### TASK OBJECTIVE:
The whole listing needs to be returned exactly as it appears.

### DATA:
▬▬▬
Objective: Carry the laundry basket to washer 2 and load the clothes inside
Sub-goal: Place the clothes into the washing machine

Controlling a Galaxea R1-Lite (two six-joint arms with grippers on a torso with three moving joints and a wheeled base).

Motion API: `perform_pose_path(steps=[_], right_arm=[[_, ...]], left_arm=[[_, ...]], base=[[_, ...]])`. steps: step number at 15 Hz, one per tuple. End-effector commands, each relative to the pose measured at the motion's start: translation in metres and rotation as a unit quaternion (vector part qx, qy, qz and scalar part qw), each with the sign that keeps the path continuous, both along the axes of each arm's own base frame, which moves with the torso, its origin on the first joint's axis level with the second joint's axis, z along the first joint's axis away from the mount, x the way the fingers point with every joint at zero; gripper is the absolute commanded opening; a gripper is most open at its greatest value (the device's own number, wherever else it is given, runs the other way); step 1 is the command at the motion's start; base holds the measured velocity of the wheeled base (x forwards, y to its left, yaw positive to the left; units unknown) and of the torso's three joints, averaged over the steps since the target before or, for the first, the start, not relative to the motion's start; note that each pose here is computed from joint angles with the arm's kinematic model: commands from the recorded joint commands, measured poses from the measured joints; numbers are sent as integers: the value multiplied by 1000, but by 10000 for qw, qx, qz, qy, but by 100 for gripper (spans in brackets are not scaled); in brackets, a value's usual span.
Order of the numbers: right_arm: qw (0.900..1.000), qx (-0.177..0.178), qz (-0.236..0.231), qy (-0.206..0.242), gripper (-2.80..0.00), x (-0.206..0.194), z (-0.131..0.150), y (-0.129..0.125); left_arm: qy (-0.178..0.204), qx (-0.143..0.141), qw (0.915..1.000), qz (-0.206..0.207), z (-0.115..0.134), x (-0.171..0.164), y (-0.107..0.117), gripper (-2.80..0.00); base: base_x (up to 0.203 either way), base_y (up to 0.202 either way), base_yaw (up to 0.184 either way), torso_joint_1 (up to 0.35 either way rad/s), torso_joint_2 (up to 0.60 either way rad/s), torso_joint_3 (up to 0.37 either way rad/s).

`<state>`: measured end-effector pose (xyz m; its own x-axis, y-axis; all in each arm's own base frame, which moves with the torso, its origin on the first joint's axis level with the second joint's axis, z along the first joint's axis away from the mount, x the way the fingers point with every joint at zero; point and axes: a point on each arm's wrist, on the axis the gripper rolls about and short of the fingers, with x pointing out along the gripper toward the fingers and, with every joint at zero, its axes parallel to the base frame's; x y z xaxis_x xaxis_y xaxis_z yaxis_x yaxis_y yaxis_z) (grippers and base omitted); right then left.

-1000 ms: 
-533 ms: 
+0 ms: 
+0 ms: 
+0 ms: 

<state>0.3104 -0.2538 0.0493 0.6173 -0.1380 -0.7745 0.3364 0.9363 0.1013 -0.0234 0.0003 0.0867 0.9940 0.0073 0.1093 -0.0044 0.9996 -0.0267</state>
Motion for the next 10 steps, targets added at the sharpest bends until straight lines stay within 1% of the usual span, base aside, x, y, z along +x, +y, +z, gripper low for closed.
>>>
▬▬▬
### RESULT OF THIS TASK:
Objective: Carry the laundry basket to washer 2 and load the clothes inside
Sub-goal: Place the clothes into the washing machine

Controlling a Galaxea R1-Lite (two six-joint arms with grippers on a torso with three moving joints and a wheeled base).

Motion API: `perform_pose_path(steps=[_], right_arm=[[_, ...]], left_arm=[[_, ...]], base=[[_, ...]])`. steps: step number at 15 Hz, one per tuple. End-effector commands, each relative to the pose measured at the motion's start: translation in metres and rotation as a unit quaternion (vector part qx, qy, qz and scalar part qw), each with the sign that keeps the path continuous, both along the axes of each arm's own base frame, which moves with the torso, its origin on the first joint's axis level with the second joint's axis, z along the first joint's axis away from the mount, x the way the fingers point with every joint at zero; gripper is the absolute commanded opening; a gripper is most open at its greatest value (the device's own number, wherever else it is given, runs the other way); step 1 is the command at the motion's start; base holds the measured velocity of the wheeled base (x forwards, y to its left, yaw positive to the left; units unknown) and of the torso's three joints, averaged over the steps since the target before or, for the first, the start, not relative to the motion's start; note that each pose here is computed from joint angles with the arm's kinematic model: commands from the recorded joint commands, measured poses from the measured joints; numbers are sent as integers: the value multiplied by 1000, but by 10000 for qw, qx, qz, qy, but by 100 for gripper (spans in brackets are not scaled); in brackets, a value's usual span.
Order of the numbers: right_arm: qw (0.900..1.000), qx (-0.177..0.178), qz (-0.236..0.231), qy (-0.206..0.242), gripper (-2.80..0.00), x (-0.206..0.194), z (-0.131..0.150), y (-0.129..0.125); left_arm: qy (-0.178..0.204), qx (-0.143..0.141), qw (0.915..1.000), qz (-0.206..0.207), z (-0.115..0.134), x (-0.171..0.164), y (-0.107..0.117), gripper (-2.80..0.00); base: base_x (up to 0.203 either way), base_y (up to 0.202 either way), base_yaw (up to 0.184 either way), torso_joint_1 (up to 0.35 either way rad/s), torso_joint_2 (up to 0.60 either way rad/s), torso_joint_3 (up to 0.37 either way rad/s).

`<state>`: measured end-effector pose (xyz m; its own x-axis, y-axis; all in each arm's own base frame, which moves with the torso, its origin on the first joint's axis level with the second joint's axis, z along the first joint's axis away from the mount, x the way the fingers point with every joint at zero; point and axes: a point on each arm's wrist, on the axis the gripper rolls about and short of the fingers, with x pointing out along the gripper toward the fingers and, with every joint at zero, its axes parallel to the base frame's; x y z xaxis_x xaxis_y xaxis_z yaxis_x yaxis_y yaxis_z) (grippers and base omitted); right then left.

-1000 ms: 
-533 ms: 
+0 ms: 
+0 ms: 
+0 ms: 

<state>0.3104 -0.2538 0.0493 0.6173 -0.1380 -0.7745 0.3364 0.9363 0.1013 -0.0234 0.0003 0.0867 0.9940 0.0073 0.1093 -0.0044 0.9996 -0.0267</state>
Motion for the next 10 steps, targets added at the sharpest bends until straight lines stay within 1% of the usual span, base aside, x, y, z along +x, +y, +z, gripper low for closed.
>>>

The submitted response is complete.